Consumer behavior insights form the foundation of competitive business models. External data and research should be the bedrock that informs your marketing strategies, not the other way around. Understanding consumer behavior is crucial for marketers, allowing them to design more effective, convincing, and targeted campaigns that will maximize return on investment.
How to Use Consumer Behavior in Your Business
Ideally, consumer behavior insights should power and inform all facets of your marketing strategy, whether that means tweaking your product lines, fine-tuning the content you decide to create when advertising your business, or developing the narratives you foster in video and other forms of communication.
As a marketer, you want to make sure your budget isn’t going to waste. If you’re familiar with consumer behavior related to your specific products or services, you can produce marketing copy that’s more effective.
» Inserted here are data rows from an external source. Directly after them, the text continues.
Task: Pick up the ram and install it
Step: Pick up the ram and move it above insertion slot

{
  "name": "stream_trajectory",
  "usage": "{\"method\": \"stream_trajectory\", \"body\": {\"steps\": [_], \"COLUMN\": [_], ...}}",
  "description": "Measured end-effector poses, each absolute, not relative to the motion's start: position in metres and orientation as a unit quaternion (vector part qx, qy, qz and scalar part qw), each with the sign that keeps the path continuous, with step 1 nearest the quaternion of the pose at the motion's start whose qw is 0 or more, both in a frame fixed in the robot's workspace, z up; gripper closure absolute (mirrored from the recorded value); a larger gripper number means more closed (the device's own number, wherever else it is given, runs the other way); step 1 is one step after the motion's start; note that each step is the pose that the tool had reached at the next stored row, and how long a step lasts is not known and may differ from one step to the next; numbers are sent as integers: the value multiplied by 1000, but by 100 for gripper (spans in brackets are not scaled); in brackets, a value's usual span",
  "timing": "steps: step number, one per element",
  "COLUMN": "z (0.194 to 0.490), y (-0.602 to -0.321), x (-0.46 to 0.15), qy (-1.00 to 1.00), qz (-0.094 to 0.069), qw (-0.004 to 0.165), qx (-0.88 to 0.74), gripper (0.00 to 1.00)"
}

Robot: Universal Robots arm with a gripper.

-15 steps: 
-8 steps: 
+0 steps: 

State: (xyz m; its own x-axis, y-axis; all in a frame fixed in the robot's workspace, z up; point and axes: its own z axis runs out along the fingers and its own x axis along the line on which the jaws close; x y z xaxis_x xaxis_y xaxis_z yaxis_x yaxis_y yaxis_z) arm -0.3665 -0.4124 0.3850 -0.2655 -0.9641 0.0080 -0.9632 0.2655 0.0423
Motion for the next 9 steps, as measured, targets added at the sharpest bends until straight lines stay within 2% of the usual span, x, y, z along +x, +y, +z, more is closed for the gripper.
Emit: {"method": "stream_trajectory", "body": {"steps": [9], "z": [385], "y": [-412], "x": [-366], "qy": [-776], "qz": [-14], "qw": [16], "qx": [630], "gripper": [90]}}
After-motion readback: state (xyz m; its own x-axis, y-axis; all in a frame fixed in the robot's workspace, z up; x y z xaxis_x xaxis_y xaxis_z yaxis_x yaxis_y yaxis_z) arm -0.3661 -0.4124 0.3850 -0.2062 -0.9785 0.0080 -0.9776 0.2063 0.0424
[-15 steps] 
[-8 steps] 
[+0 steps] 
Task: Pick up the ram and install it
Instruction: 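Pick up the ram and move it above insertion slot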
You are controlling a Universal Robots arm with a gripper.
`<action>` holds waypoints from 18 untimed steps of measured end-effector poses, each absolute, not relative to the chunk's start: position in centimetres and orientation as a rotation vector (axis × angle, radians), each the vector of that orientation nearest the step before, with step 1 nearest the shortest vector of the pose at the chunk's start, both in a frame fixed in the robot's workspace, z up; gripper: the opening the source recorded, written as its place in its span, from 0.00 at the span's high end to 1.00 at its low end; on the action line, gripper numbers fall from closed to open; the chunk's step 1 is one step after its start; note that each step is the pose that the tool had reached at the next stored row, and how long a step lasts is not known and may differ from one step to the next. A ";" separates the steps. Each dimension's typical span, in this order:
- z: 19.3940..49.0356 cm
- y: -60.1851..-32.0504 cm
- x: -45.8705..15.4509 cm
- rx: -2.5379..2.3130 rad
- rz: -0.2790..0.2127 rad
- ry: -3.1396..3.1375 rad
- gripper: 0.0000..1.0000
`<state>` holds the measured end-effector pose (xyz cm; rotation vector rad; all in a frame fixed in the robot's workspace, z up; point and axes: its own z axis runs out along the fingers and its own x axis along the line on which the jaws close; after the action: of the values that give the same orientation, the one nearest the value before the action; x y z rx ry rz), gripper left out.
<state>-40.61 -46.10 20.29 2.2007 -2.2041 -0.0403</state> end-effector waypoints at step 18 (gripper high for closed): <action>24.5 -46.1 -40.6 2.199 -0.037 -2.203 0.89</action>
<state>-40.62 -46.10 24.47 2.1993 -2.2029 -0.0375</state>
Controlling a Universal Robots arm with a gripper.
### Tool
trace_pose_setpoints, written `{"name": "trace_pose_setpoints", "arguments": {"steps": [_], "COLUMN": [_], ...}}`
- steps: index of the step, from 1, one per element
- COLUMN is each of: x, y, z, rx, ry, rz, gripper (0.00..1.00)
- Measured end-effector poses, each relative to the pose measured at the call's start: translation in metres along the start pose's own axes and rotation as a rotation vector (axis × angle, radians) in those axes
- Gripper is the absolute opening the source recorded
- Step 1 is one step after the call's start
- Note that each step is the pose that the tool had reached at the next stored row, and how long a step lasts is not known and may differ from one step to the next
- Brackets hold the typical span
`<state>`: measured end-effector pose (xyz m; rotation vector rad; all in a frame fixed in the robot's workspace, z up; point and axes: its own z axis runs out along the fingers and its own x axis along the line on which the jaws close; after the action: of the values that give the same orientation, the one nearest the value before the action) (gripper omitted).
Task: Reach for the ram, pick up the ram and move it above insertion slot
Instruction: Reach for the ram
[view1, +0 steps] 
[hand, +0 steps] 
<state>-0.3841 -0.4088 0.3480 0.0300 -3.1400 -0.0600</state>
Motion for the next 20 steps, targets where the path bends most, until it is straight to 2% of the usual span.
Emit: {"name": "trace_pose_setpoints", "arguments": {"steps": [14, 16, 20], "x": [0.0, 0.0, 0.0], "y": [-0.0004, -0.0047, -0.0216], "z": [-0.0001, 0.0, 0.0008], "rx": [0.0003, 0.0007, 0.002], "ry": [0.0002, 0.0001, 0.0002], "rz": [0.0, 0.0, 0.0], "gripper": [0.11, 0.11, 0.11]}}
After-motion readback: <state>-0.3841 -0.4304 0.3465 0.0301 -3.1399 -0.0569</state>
If, for instance, you conduct consumer behavior research and discover that Keyword A appears far more frequently in web searches related to your products than Keyword B, you’ll want to alter your advertising strategies to incorporate Keyword A.
As that example suggests, the first step to using consumer behavior is collecting data that’s relevant to your business and your target audience. This can be achieved through customer surveys, focus groups, or examining reviews on the internet. Higher-level analysis can benefit from the use of analytics software. It’s also a good idea to pay attention to what your competitors are doing. Other strategies include:
- Polling clients and customers with basic questions related to satisfaction, future desires, and changes or alterations they might like to see in your service.
- Offering free samples of trial products or services to gauge customer reaction and then following up to gather feedback.
- Tracking purchasing and other activity on your website, paying attention to visit time, click-throughs, and other factors to determine what your customers pay attention to and what they’re trying to find.
Once you’ve collected your consumer behavior data, it’s time to convert it into action. Here are the three major pathways for action that businesses often pursue:
Studying consumer behavior can offer fresh insights into marketing best practices. As a simplifying example, consider the case of a company that sells organic coffee. Understanding that purchasers of organic coffee tend to be located geographically in urban centers could help the company focus the location of their ad campaigns, while also fine-tuning their copy.
It’s not all about marketing, however. Understanding why your customers like the products and services that they do can lead you in new, productive directions when it comes to product development, enabling you to pinpoint needs that aren’t currently being met by your competitors. Ensuring your products and services are consistently strong and engaging and developing an expansion strategy that fits your branding and audience will both benefit from consumer behavior analysis.
Finally, analyzing consumer behavior can help your business streamline customer service. Simply put, when you understand what your customers want out of your product or service and how they tend to interact with it, you’ll know how to anticipate their needs and meet them — which will also keep them coming back.